Spain has finally taken a strong stand against piracy with the administrator of a P2P file sharing site being sentenced to six months in jail and fined $6,500 (Euros 4,900) in a court case in Logrono, Spain.

Adrian Gomez Llorente is the first person to be convicted in Spain for gaining money from copyright infringement on his site infopsp.com. The case was brought to court originally by two complainants, the Spanish Association of Publishers and Distributors Entertainment Software (ADESE) and the Spanish Videographic Union (UVE), who deemed the site, which had 17,300 members, to be operating illegally.

Non commercial file sharing sites are actually legal in Spain, but the judge in this case agreed with the complainants that Llorente was making a profit through advertising on his site with the likes of Impresiones Web, Google Adsense, Canalmail and Correodirect and from a premium SMS service.

The site itself didn’t actually host any questionable content, but provided links to pirated movies, videos and games on third-party sites.The bold decision will be welcomed by the local film industry and especially the newly appointed minister of culture for Spain, Angeles Gonzalez Sinde, who has spoken out publicly against illegal downloading and file sharing of films for many years in her roles as a film-maker and president of the film academy in Spain.

Spain is one of the world’s worst offenders of film piracy and is on the International Intellectual Property Alliance watchlist for offenders.
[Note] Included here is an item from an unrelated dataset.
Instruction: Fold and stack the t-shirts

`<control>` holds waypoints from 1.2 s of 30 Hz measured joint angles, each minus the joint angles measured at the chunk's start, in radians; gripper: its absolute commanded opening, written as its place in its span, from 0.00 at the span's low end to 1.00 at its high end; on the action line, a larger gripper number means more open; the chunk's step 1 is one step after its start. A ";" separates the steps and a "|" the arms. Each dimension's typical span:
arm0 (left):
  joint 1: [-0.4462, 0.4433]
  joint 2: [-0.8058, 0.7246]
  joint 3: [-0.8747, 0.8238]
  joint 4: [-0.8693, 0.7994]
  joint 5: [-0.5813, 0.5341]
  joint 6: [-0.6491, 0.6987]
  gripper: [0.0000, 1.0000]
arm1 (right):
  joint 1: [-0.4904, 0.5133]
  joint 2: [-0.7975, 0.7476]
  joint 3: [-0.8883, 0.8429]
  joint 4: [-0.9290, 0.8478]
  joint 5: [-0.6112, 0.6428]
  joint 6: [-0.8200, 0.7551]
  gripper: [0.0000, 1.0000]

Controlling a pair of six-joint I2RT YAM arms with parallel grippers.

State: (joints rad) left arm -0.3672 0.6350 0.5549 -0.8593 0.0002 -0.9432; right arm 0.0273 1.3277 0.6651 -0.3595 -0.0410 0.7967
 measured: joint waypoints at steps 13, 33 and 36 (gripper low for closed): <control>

Last year, there were a staggering 350 million illegal downloads in Spain, compared with 240 million in 2007, according to recent figures provided by the Motion Picture Association.’The culture in Spain is one of everything is free. There is no sense of criminality and no threat of impunity,’ Gerardo Herrero, head of local production outfit Tornasol Films told ScreenDaily. The hope is that this case will set a precedent in Spain and more cases will be brought against the owners of sites either providing illegal content or gaining money from file sharing.